- **Exercise**
Within the records below, find each line that holds the string "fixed", then copy it.

(Stored data entries)
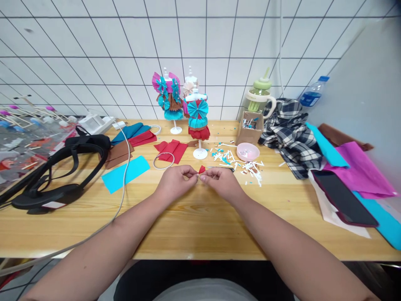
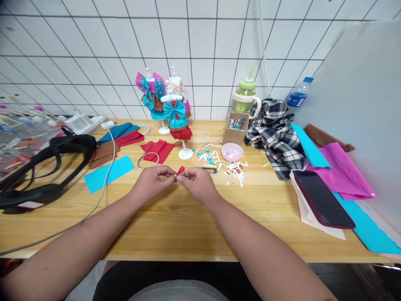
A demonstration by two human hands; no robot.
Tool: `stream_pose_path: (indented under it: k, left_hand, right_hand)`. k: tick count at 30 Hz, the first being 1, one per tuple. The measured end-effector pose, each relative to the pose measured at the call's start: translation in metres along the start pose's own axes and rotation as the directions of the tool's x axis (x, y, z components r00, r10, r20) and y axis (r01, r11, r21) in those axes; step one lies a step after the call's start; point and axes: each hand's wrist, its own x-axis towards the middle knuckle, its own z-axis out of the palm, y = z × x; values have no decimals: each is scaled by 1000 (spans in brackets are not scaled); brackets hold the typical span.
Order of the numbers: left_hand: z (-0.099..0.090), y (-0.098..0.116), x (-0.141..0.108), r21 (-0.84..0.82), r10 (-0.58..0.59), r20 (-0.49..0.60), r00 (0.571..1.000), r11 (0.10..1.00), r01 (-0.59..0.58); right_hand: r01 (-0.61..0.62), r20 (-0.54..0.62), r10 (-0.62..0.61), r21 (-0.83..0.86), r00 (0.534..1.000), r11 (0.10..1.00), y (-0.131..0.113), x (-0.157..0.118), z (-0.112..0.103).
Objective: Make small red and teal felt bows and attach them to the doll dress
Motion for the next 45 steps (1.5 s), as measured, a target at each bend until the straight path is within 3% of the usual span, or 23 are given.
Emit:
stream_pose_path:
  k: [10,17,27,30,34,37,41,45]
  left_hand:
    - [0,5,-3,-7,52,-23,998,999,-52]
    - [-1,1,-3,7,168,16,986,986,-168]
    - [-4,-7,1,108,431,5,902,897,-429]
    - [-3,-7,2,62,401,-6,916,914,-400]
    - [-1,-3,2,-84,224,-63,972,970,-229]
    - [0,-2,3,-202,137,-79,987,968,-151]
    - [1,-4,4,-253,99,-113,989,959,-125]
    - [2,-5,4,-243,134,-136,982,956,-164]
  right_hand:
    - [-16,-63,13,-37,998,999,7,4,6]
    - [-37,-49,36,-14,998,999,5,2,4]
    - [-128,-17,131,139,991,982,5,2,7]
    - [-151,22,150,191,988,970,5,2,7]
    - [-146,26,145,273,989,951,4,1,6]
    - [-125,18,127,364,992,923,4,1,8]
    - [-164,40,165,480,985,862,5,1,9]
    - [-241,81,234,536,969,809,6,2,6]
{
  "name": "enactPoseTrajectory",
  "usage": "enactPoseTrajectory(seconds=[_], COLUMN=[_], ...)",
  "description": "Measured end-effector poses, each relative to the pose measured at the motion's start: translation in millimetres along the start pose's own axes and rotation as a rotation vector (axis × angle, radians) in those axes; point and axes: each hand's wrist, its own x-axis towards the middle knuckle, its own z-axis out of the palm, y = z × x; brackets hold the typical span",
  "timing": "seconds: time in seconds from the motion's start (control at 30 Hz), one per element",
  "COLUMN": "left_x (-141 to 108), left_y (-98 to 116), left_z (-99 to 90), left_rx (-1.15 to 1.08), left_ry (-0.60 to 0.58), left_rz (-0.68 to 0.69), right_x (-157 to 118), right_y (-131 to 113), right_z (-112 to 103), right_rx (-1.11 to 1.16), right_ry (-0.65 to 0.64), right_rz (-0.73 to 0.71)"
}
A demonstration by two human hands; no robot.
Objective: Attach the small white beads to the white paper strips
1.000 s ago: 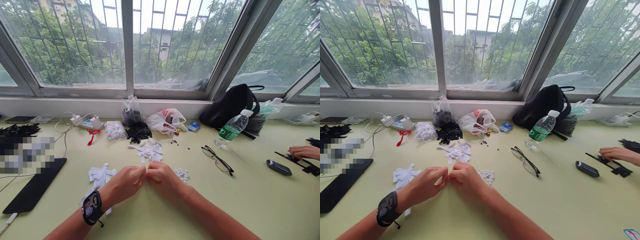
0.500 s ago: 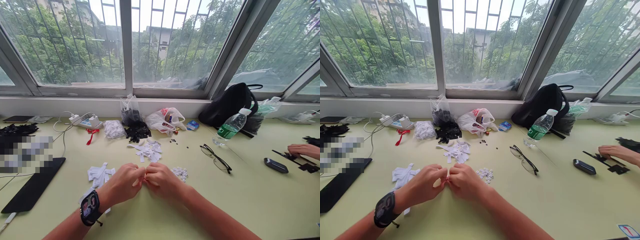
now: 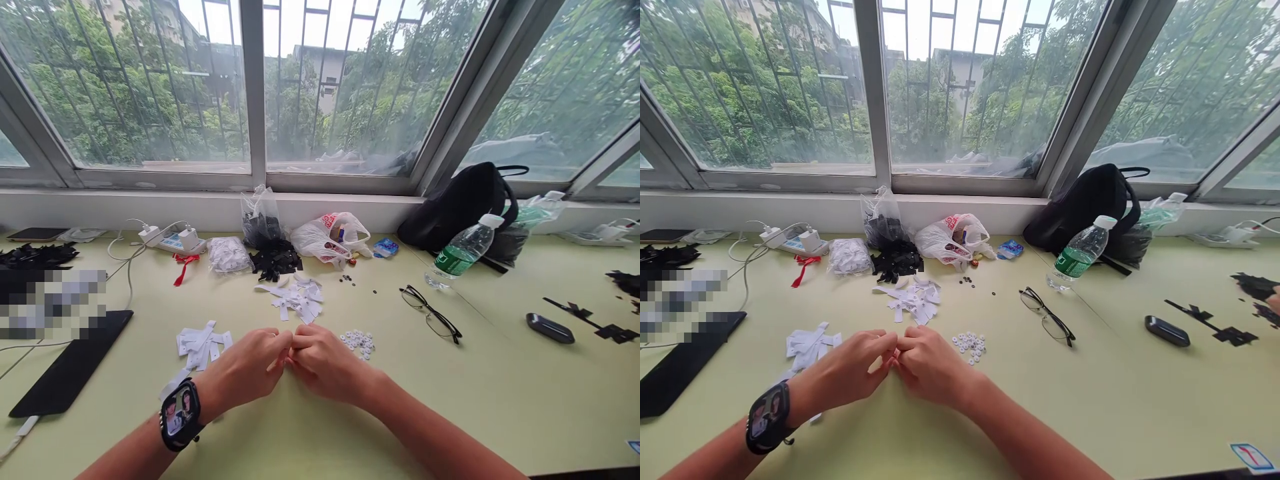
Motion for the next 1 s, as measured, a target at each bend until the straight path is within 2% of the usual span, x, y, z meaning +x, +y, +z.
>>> enactPoseTrajectory(seconds=[0.23,0.4,0.53,0.67,0.87,1.0], left_x=[0,2,6,8,11,13], left_y=[-1,-7,-7,-8,-9,-7], left_z=[1.2,3.5,1.4,1.8,6.9,5.8], left_rx=[-0.051,-0.096,-0.169,-0.209,-0.432,-0.642], left_ry=[0.038,0.108,0.188,0.198,0.236,0.23], left_rz=[-0.006,-0.067,-0.055,-0.036,-0.154,-0.225], right_x=[1,2,1,1,5,5], right_y=[2,11,17,19,13,3], right_z=[2,5,4,1,0,-9], right_rx=[0.053,0.148,0.241,0.391,0.413,0.454], right_ry=[0.041,0.123,0.144,0.193,0.328,0.362], right_rz=[0.02,0.133,0.186,0.246,0.217,0.225])
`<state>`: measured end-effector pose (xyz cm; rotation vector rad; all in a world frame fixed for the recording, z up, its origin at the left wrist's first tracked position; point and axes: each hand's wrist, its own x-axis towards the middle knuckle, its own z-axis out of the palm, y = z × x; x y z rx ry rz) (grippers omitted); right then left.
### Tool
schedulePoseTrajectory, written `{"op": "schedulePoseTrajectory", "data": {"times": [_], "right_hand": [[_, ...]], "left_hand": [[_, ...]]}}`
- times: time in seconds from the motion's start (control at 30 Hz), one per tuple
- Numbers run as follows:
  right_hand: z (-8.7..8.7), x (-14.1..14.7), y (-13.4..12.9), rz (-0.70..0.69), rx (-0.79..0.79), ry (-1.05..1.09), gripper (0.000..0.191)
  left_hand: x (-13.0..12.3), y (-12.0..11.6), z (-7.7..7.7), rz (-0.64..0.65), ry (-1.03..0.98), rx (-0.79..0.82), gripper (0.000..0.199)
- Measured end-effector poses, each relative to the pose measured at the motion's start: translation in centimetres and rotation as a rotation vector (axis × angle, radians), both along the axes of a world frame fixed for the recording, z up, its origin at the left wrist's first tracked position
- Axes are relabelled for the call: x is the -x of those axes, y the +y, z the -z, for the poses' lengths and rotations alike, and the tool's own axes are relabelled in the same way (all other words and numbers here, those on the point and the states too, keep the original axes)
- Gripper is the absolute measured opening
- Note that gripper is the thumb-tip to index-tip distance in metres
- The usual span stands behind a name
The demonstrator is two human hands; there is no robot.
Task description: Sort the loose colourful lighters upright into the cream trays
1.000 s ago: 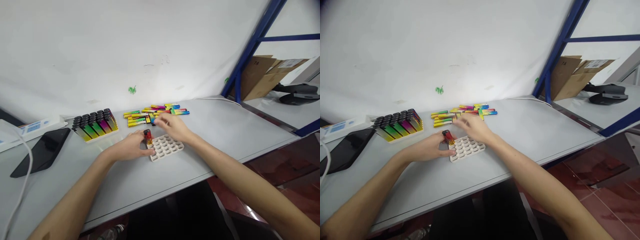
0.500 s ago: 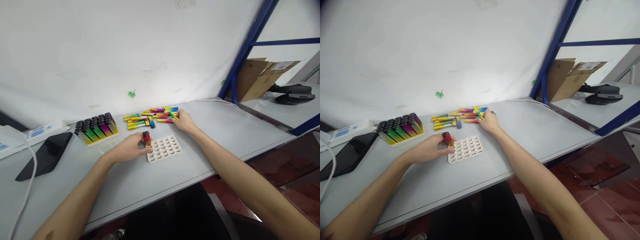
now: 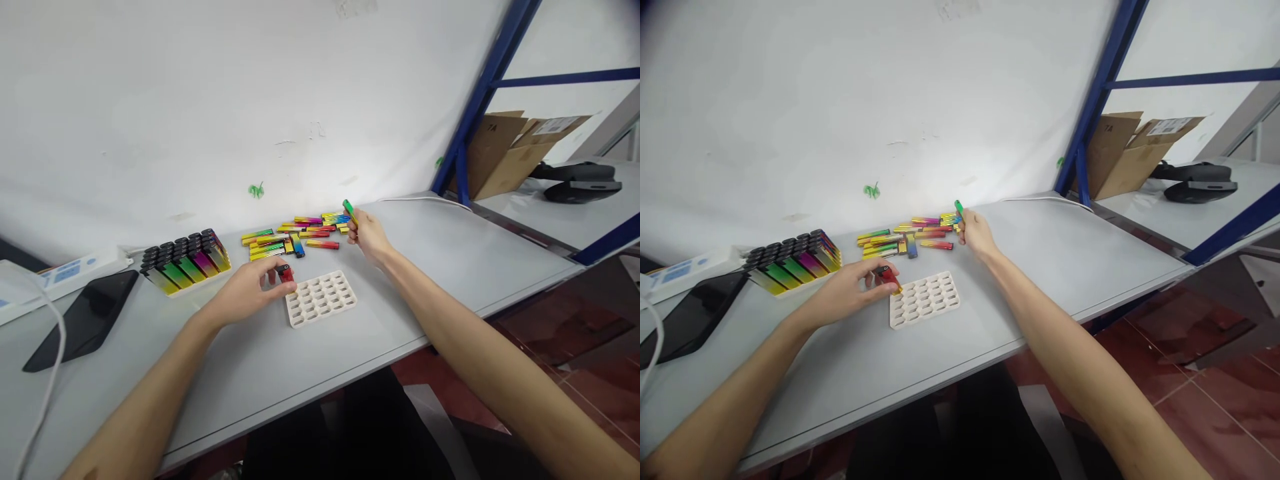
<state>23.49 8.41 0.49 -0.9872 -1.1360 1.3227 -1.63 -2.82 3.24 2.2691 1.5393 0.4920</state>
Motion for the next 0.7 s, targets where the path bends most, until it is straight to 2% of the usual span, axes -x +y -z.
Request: {"op": "schedulePoseTrajectory", "data": {"times": [0.1, 0.3, 0.43, 0.53, 0.6, 0.7], "right_hand": [[-0.4, 0.2, -0.6, -0.021, 0.027, 0.11, 0.017], [-0.9, 0.6, -1.6, -0.21, 0.104, 0.169, 0.016], [-0.9, 0.8, -1.7, -0.186, 0.103, 0.16, 0.023], [-1.0, 0.7, -1.7, -0.216, 0.106, 0.187, 0.023], [-1.1, 0.6, -1.7, -0.233, 0.112, 0.198, 0.036], [-1.1, 0.5, -1.8, -0.179, 0.136, 0.156, 0.054]], "left_hand": [[0.1, 0.0, 0.0, -0.01, -0.075, -0.026, 0.042], [0.6, 0.3, 0.7, -0.087, -0.213, -0.069, 0.056], [1.0, 0.8, 1.3, -0.174, -0.234, -0.062, 0.062], [1.2, 1.2, 1.6, -0.197, -0.19, -0.068, 0.058], [1.4, 1.4, 1.8, -0.202, -0.108, -0.11, 0.05], [1.7, 1.8, 2.3, -0.166, 0.031, -0.205, 0.035]]}}
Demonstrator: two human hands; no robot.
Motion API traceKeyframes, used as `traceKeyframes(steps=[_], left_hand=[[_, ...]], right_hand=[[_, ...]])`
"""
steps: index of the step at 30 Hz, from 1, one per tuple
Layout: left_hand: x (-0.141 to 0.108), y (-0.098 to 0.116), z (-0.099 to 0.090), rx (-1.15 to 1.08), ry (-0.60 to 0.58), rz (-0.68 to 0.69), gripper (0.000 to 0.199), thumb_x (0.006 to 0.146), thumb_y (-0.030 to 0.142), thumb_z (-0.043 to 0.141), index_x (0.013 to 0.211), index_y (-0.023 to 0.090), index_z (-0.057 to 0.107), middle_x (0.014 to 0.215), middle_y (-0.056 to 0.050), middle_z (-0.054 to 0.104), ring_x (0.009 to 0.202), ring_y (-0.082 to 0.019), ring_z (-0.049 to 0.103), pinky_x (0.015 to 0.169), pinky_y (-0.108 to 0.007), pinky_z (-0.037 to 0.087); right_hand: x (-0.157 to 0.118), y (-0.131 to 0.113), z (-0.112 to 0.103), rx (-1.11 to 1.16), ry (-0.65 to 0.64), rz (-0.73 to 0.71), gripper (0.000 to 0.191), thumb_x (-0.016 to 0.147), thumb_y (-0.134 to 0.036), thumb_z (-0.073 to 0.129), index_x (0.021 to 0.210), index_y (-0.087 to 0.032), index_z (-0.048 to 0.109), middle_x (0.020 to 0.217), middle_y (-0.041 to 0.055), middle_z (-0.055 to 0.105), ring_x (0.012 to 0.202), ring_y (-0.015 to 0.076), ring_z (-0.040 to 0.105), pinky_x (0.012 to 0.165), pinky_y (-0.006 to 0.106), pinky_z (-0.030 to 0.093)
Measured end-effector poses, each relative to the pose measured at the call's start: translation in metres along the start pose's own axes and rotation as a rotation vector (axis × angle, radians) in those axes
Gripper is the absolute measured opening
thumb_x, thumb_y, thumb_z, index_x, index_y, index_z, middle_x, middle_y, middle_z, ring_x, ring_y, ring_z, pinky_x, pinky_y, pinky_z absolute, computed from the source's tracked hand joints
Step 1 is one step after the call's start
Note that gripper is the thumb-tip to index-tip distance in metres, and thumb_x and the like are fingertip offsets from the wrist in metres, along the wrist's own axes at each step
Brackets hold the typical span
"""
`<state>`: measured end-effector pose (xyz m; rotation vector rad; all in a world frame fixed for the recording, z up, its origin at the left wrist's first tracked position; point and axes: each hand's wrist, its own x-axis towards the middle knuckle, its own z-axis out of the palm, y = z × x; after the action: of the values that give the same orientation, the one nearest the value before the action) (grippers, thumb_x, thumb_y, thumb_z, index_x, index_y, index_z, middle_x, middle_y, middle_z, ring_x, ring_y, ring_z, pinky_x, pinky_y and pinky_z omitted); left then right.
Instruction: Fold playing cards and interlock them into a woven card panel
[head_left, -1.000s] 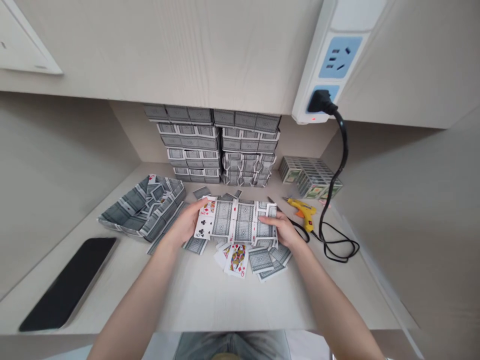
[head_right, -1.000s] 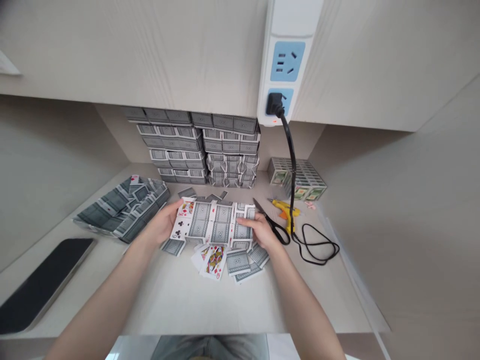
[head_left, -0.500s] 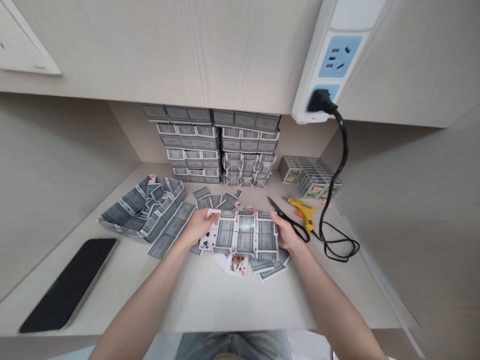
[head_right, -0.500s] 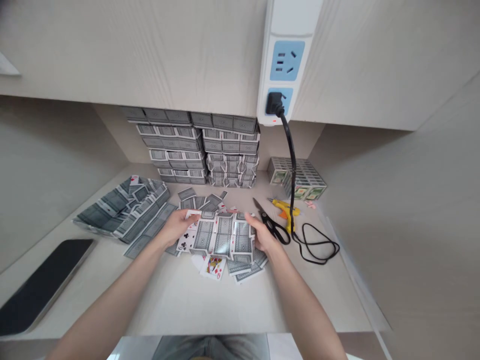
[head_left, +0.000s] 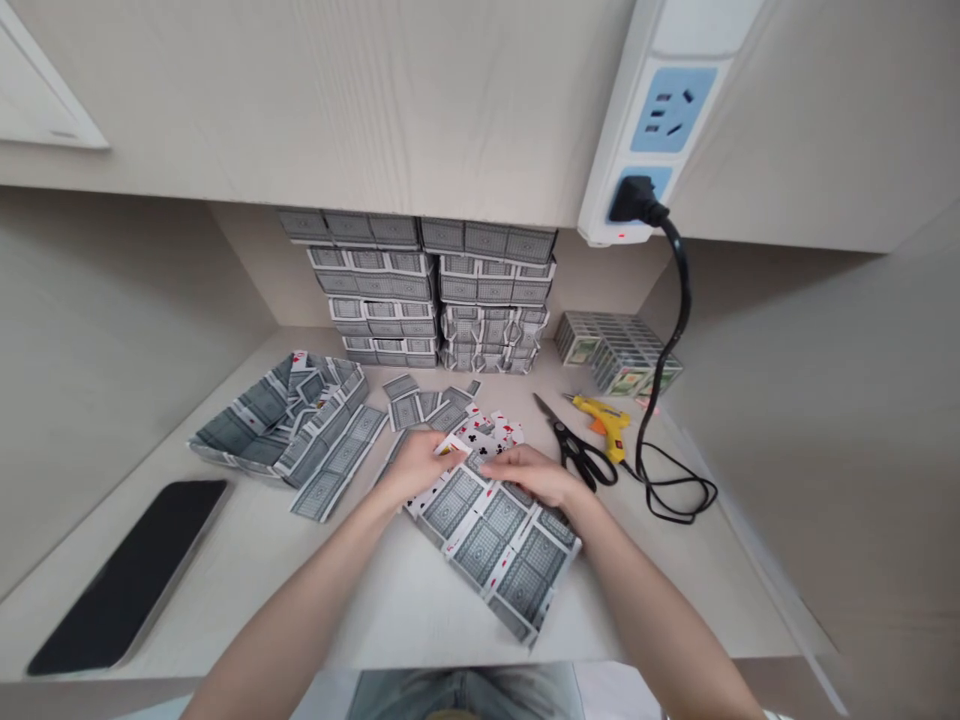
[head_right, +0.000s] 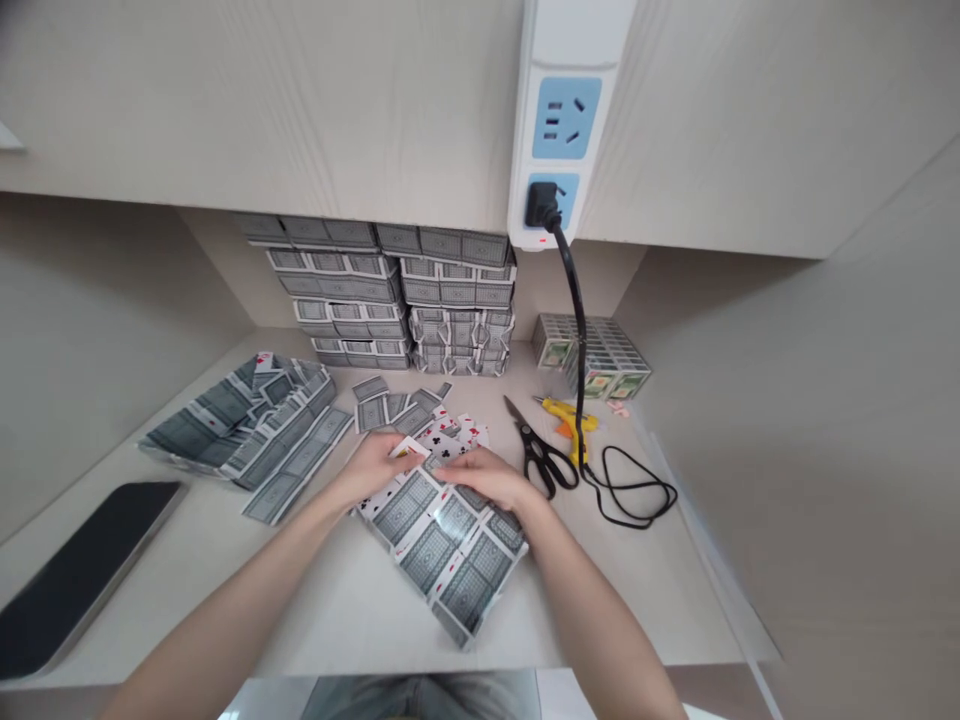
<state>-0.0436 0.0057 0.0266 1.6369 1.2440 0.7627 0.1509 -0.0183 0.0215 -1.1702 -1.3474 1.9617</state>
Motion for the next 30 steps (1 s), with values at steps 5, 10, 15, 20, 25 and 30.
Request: traceKeyframes(steps=[5,10,15,20,25,30], left_hand=[[0.002,-0.003,0.002,0.111,0.027,0.096,0.025,0.067,0.038,0.058,0.073,0.015,0.068,0.07,0.0,0.068,0.066,-0.017,0.059,0.057,-0.022,0.041],[0.004,-0.005,-0.008,0.168,-0.015,0.127,0.026,0.066,0.038,0.061,0.075,0.015,0.069,0.073,-0.001,0.068,0.067,-0.017,0.06,0.058,-0.022,0.041],[0.001,-0.008,-0.002,0.223,0.025,0.148,0.025,0.072,0.036,0.056,0.083,0.017,0.069,0.079,-0.001,0.069,0.07,-0.016,0.06,0.061,-0.022,0.041],[-0.004,-0.001,0.002,0.37,0.013,0.169,0.024,0.076,0.035,0.051,0.077,0.018,0.069,0.071,0.0,0.068,0.066,-0.014,0.058,0.061,-0.021,0.04],[-0.008,0.006,0.004,0.568,0.064,0.254,0.022,0.077,0.029,0.05,0.064,0.019,0.066,0.067,-0.004,0.066,0.076,-0.019,0.06,0.069,-0.026,0.042],[-0.012,0.01,0.015,0.701,0.096,0.35,0.023,0.08,0.022,0.043,0.085,0.021,0.066,0.083,-0.006,0.069,0.093,-0.021,0.06,0.084,-0.031,0.042]], right_hand=[[0.008,0.005,0.008,-0.137,0.136,-0.171,0.033,0.064,-0.044,0.065,0.053,-0.015,0.055,0.043,-0.008,0.043,0.04,0.0049,0.033,0.039,0.018,0.023],[0.011,0.008,0.007,-0.2,0.238,-0.236,0.033,0.067,-0.044,0.061,0.053,-0.015,0.053,0.045,-0.0075,0.039,0.043,0.0055,0.031,0.042,0.019,0.023],[0.013,0.013,0.006,-0.193,0.251,-0.27,0.031,0.069,-0.044,0.059,0.059,-0.015,0.056,0.049,-0.0064,0.044,0.046,0.0065,0.035,0.044,0.019,0.027],[0.019,0.019,0.005,-0.154,0.256,-0.269,0.03,0.067,-0.045,0.06,0.06,-0.015,0.057,0.049,-0.006,0.046,0.045,0.007,0.036,0.044,0.02,0.028],[0.021,0.021,0.007,-0.139,0.279,-0.275,0.032,0.068,-0.046,0.059,0.059,-0.015,0.058,0.049,-0.0051,0.046,0.045,0.0077,0.037,0.044,0.021,0.028],[0.019,0.018,0.01,-0.12,0.3,-0.292,0.033,0.068,-0.045,0.058,0.056,-0.015,0.054,0.047,-0.006,0.041,0.043,0.0066,0.032,0.043,0.021,0.024]])
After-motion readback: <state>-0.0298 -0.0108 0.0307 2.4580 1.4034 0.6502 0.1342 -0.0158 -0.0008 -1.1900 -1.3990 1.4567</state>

- **Solution to this problem**
`<state>`: measured end-effector pose (xyz cm; rotation vector rad; all in a world frame fixed for the recording, z up, its origin at the left wrist's first tracked position; point and axes: each hand's wrist, its own x-axis towards the middle knuckle, its own z-axis out of the palm, y = z × x; x y z rx ry rz) (grippers omitted); right then left.
- Measured end-effector poses, each relative to the pose measured at the motion's start: translation in centimetres and rotation as a rotation vector (axis × angle, radians), both along the axes of a world frame fixed for the recording, z up, its origin at the left wrist's first tracked position
`<state>`: measured end-effector pose (xyz m; rotation vector rad; all in a world frame fixed for the recording, z up, its origin at the left wrist's first tracked position; point and axes: each hand's wrist, its own x-axis towards the middle knuckle, its own z-axis out of the palm, y = z × x; after the action: of the values that give the same orientation, the one nearest the value before the action) (grippers, thumb_x, thumb_y, thumb_z, index_x, index_y, index_z, middle_x, middle_y, middle_z, ring_x, ring_y, ring_z, pinky_x, pinky_y and pinky_z omitted); left then right.

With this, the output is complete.